C is een programmeertaal uitgevonden in de vroege jaren 1970 door Dennis Ritchie als een taal voor het schrijven van besturingssystemen. Het doel van C is om nauwkeurig een reeks bewerkingen te definiëren die een computer kan uitvoeren om een taak te volbrengen. Bij de meeste van deze bewerkingen worden cijfers en tekst gemanipuleerd, maar alles wat de computer fysiek kan doen, kan in C worden geprogrammeerd.
Computers hebben geen intelligentie - ze moeten precies worden verteld wat ze moeten doen en dit wordt bepaald door de programmeertaal die u gebruikt. Eenmaal geprogrammeerd kunnen ze de stappen zo vaak herhalen als u wenst met zeer hoge snelheid. Moderne pc's zijn zo snel dat ze tot een miljard in een seconde of twee kunnen tellen.

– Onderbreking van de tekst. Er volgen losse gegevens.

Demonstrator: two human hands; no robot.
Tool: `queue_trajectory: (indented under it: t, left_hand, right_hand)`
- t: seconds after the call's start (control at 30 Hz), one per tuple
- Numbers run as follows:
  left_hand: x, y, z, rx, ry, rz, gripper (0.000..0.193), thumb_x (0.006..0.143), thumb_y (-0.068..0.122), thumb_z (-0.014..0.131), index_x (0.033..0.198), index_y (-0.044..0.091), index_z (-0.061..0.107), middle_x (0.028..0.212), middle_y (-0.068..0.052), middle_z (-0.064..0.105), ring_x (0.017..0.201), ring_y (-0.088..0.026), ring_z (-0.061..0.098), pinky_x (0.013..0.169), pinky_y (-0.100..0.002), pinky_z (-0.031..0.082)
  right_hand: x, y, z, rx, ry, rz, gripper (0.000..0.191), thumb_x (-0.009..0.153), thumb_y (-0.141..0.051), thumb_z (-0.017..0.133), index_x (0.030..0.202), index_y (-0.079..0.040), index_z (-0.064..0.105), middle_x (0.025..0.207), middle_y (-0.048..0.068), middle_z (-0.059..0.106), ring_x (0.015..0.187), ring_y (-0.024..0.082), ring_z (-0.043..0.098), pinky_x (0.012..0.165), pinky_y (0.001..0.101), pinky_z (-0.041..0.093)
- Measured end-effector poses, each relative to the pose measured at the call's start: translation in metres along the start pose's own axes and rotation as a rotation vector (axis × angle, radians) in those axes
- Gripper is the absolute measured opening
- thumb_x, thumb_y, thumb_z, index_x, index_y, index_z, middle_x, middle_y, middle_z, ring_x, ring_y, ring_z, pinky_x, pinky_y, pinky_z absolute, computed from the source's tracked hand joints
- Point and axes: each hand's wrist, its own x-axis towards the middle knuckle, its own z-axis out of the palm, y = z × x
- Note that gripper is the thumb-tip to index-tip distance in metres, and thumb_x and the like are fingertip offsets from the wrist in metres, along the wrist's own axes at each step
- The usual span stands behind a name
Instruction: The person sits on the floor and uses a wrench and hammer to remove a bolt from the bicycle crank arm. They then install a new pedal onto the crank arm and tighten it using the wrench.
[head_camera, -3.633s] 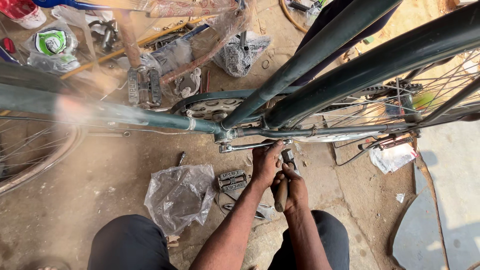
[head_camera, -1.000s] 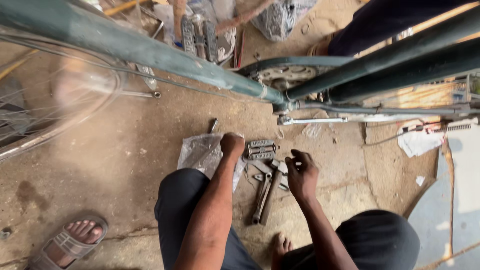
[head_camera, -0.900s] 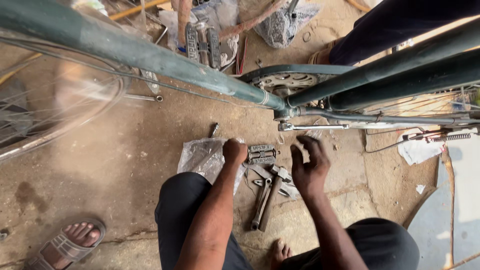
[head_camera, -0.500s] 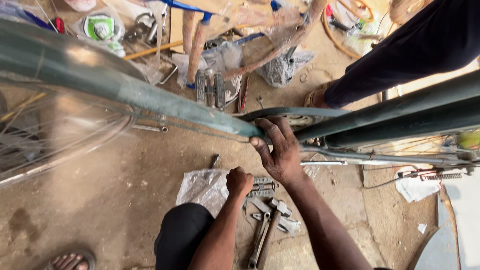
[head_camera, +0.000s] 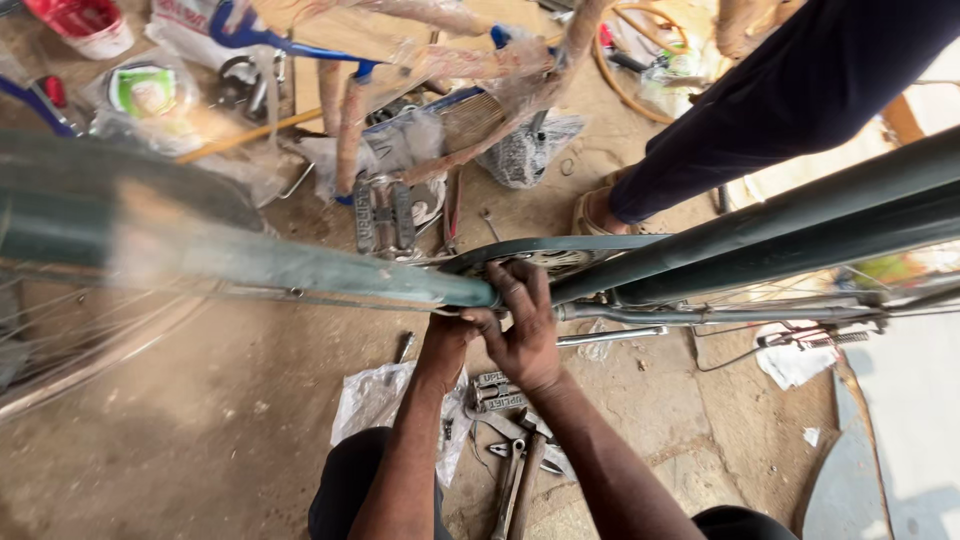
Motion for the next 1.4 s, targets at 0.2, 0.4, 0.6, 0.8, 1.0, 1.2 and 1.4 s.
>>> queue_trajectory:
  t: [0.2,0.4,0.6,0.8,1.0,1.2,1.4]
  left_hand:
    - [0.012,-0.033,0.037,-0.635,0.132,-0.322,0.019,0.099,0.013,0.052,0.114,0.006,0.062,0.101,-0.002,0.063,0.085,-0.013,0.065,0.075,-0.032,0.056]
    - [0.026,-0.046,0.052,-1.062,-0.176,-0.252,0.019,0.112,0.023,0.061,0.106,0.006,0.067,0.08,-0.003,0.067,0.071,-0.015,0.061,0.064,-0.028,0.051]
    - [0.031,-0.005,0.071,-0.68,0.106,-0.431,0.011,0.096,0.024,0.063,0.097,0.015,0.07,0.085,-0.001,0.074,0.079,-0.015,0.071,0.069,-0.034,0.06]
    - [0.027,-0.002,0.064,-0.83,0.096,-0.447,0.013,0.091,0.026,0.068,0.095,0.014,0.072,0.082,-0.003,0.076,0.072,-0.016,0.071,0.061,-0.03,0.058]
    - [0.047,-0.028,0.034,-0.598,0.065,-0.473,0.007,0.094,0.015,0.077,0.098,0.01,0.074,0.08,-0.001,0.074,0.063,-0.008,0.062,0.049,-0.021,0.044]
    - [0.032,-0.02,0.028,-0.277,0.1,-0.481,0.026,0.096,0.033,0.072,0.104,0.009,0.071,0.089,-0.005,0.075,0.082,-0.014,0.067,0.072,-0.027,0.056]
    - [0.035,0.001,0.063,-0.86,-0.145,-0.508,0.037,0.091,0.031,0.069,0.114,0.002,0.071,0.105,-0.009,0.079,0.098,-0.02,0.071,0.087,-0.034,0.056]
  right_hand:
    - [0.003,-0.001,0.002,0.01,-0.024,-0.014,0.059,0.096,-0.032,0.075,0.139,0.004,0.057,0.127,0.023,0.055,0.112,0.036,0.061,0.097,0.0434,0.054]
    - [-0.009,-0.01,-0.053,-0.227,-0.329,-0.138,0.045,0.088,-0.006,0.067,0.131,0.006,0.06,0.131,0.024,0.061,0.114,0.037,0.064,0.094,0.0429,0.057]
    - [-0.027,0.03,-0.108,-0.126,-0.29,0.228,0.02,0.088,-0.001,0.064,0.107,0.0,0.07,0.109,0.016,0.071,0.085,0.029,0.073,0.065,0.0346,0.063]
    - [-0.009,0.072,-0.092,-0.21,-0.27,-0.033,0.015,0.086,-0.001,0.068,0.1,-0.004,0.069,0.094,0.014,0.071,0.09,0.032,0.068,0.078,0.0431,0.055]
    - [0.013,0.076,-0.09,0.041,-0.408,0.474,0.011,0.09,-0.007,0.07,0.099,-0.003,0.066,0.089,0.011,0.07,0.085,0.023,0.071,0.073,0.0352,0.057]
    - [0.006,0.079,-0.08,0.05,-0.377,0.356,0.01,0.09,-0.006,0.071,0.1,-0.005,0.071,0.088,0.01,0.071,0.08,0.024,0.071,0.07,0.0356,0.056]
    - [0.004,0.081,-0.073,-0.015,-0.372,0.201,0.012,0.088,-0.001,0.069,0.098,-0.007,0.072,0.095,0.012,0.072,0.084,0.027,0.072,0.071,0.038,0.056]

Typische programmeertaken zijn onder meer gegevens in een database plaatsen of eruit halen, high-speed graphics weergeven in een game of video, elektronische apparaten aansturen die op de pc zijn aangesloten of zelfs muziek en / of geluidseffecten afspelen. Je kunt zelfs software schrijven om muziek te genereren of je te helpen componeren.

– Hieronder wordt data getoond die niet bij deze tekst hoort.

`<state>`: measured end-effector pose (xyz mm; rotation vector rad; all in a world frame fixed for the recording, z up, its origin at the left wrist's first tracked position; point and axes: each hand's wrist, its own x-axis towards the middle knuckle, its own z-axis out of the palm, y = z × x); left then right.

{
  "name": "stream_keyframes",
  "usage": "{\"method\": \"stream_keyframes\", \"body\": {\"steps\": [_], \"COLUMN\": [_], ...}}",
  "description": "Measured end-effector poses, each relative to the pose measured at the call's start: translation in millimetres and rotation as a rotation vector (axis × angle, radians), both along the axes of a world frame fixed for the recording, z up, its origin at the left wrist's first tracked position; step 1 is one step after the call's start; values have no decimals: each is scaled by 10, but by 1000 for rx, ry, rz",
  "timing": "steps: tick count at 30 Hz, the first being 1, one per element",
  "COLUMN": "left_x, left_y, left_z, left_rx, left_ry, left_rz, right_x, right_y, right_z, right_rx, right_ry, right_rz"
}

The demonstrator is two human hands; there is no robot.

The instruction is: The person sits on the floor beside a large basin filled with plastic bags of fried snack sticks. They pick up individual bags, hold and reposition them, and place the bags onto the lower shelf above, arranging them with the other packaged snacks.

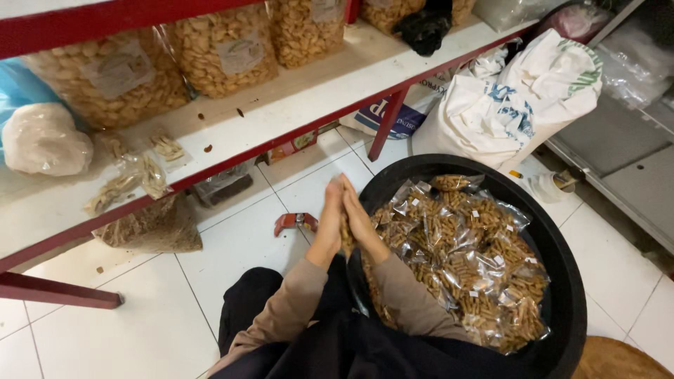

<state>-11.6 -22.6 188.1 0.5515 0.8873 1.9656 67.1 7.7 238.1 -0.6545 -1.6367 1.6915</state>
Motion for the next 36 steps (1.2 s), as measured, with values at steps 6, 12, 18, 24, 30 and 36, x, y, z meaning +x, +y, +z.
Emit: {"method": "stream_keyframes", "body": {"steps": [6, 12, 18, 24, 30, 36], "left_x": [65, 49, 99, -232, -86, -153], "left_y": [-366, -712, -578, -384, -387, -306], "left_z": [769, 1151, 820, 522, 77, -363], "left_rx": [174, -657, -377, -403, -346, -492], "left_ry": [730, 1683, 1656, 71, -123, -10], "left_rz": [-289, 106, 155, 4, -228, -350], "right_x": [17, 38, 80, 58, 37, 226], "right_y": [70, -136, -326, -86, 116, 462], "right_z": [-409, -186, 101, 127, -54, -309], "right_rx": [-838, -839, -873, -804, -515, -136], "right_ry": [648, 712, 878, 607, 514, 192], "right_rz": [295, 391, 650, 212, 146, -196]}}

Sommige computertalen zijn geschreven voor een specifiek doel. Java was oorspronkelijk ontworpen om broodroosters te besturen, C voor het programmeren van besturingssystemen en Pascal om goede programmeertechnieken te onderwijzen, maar C was meer bedoeld als een assemblagetaal op hoog niveau die kon worden gebruikt om toepassingen naar verschillende computersystemen te porten.

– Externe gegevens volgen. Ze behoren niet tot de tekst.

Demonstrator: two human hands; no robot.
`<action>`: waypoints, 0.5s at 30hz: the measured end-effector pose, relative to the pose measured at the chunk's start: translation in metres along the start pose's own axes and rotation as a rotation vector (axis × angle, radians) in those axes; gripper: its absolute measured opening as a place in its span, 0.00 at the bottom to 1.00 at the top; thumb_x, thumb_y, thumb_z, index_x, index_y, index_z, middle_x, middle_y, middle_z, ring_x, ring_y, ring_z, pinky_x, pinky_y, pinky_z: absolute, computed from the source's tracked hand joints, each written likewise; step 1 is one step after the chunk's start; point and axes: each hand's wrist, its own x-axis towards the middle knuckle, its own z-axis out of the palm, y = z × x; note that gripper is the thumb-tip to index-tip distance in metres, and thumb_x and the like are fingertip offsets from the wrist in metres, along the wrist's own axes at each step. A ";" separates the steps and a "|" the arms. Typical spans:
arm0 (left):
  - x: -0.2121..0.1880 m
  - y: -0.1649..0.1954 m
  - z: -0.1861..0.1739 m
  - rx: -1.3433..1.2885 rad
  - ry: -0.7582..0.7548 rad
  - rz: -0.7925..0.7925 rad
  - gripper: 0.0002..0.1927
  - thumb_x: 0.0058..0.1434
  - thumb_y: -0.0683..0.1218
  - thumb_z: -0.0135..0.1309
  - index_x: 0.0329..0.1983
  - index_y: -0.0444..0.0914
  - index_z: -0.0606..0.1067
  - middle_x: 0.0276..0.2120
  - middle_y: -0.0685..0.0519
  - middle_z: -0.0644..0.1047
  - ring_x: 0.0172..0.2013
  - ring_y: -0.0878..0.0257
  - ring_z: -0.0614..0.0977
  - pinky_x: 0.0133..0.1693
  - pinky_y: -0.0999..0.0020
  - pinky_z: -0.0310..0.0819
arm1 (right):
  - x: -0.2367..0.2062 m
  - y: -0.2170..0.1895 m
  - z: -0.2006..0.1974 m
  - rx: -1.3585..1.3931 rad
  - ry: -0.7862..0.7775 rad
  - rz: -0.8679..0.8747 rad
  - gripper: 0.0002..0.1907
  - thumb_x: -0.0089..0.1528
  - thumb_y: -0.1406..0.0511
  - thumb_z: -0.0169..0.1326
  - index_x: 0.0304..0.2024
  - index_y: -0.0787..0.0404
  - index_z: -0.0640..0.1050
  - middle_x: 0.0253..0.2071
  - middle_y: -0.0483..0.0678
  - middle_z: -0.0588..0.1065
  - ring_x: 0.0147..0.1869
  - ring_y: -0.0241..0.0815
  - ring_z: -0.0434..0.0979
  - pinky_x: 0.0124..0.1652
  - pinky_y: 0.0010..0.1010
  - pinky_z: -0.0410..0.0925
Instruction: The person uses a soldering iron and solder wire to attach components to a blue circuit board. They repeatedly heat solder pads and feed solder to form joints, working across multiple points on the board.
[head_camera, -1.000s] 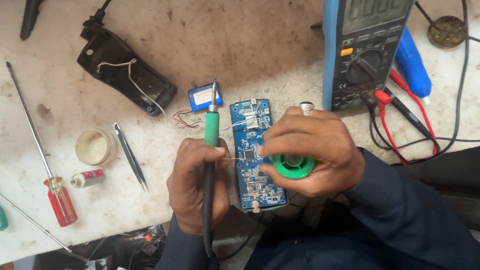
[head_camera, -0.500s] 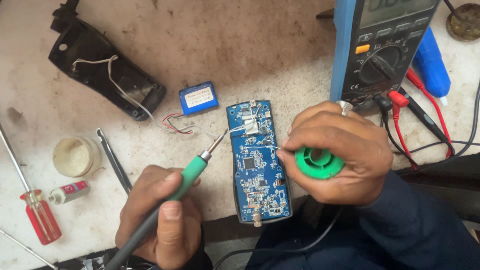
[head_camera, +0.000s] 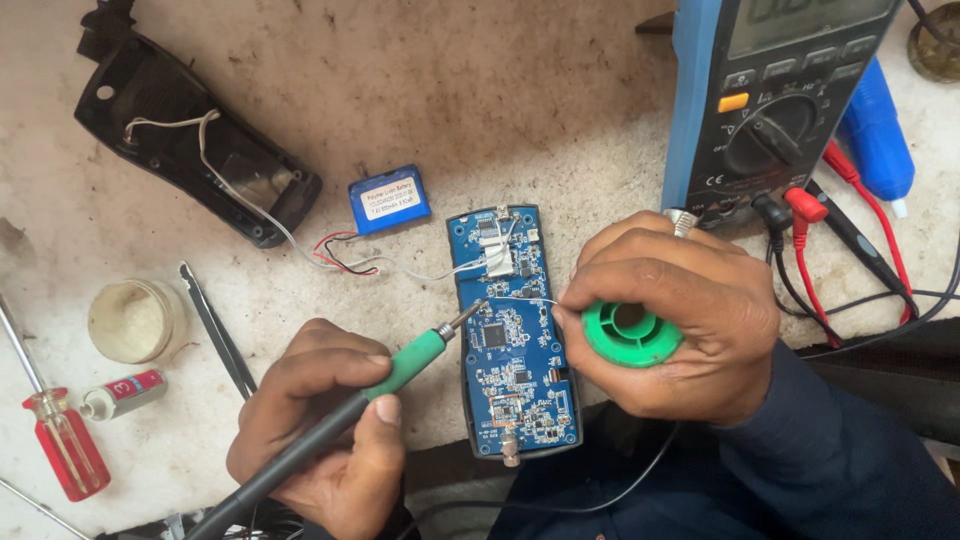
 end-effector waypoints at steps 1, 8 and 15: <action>0.001 0.001 -0.001 0.019 -0.010 -0.010 0.12 0.58 0.34 0.55 0.46 0.30 0.73 0.31 0.43 0.78 0.30 0.63 0.77 0.36 0.75 0.69 | 0.000 0.001 0.000 0.003 0.000 -0.006 0.13 0.53 0.74 0.67 0.37 0.62 0.78 0.33 0.47 0.78 0.41 0.39 0.82 0.37 0.25 0.73; 0.003 0.004 -0.002 0.064 -0.039 -0.029 0.12 0.57 0.34 0.55 0.45 0.30 0.74 0.31 0.44 0.78 0.30 0.64 0.77 0.35 0.75 0.69 | 0.001 0.002 0.001 -0.010 -0.015 -0.023 0.14 0.52 0.74 0.67 0.38 0.61 0.78 0.32 0.46 0.78 0.41 0.40 0.82 0.38 0.26 0.73; 0.004 0.005 -0.002 0.094 -0.048 -0.029 0.12 0.56 0.35 0.55 0.45 0.31 0.74 0.30 0.45 0.78 0.31 0.64 0.78 0.36 0.75 0.70 | 0.002 0.002 0.002 -0.022 -0.012 -0.037 0.14 0.52 0.74 0.68 0.37 0.61 0.78 0.32 0.47 0.78 0.41 0.41 0.82 0.37 0.26 0.73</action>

Er zijn enkele taken die in C kunnen worden uitgevoerd, maar niet erg gemakkelijk, bijvoorbeeld het ontwerpen van GUI-schermen voor applicaties. Andere talen zoals Visual Basic, Delphi en meer recentelijk C # hebben GUI-ontwerpelementen ingebouwd en zijn daarom beter geschikt voor dit soort taken. Ook worden sommige scripttalen die extra programmeerbaarheid bieden aan applicaties zoals MS Word en zelfs Photoshop, meestal gedaan in varianten van Basic, niet C.
De grotere vraag is, welke computers niet doen heb C? Het antwoord - bijna geen, want na 30 jaar gebruik is het vrijwel overal. Het is vooral handig in ingebedde systemen met beperkte hoeveelheden RAM en ROM. Er zijn C-compilers voor zowat elk type besturingssysteem.
Eerst heb je een C-compiler nodig. Er zijn veel commerciële en gratis beschikbaar. De onderstaande lijst bevat instructies voor het downloaden en installeren van de compilers. Beide zijn volledig gratis en bevatten een IDE om het u gemakkelijker te maken uw applicaties te bewerken, compileren en debuggen.
De instructies laten u ook zien hoe u uw eerste C-toepassing kunt invoeren en compileren.
C-code is geschreven met behulp van een teksteditor. Dit kan Kladblok zijn of een IDE zoals die geleverd bij de drie hierboven genoemde compilers. Je schrijft een computerprogramma als een reeks instructies (verklaringen genoemd) in een notatie die een beetje lijkt op wiskundige formules.
Dit wordt opgeslagen in een tekstbestand en vervolgens gecompileerd en gekoppeld om machinecode te genereren die u vervolgens kunt uitvoeren. Elke toepassing die u op een computer gebruikt, is zo geschreven en gecompileerd, en veel ervan worden in C geschreven. Meestal kunt u de originele broncode niet vinden tenzij deze open source was.
Omdat het zo wijdverspreid is, is er veel open source software geschreven in C. In tegenstelling tot commerciële applicaties, waar de broncode eigendom is van een bedrijf en nooit beschikbaar wordt gesteld, kan open source code door iedereen worden bekeken en gebruikt. Het is een uitstekende manier om codeertechnieken te leren.
Gelukkig zijn er veel C-jobs en bestaat er een enorme hoeveelheid code die moet worden bijgewerkt, onderhouden en af en toe herschreven. De top drie populairste programmeertalen volgens de driemaandelijkse Tiobe.com-enquête zijn Java, C en C++.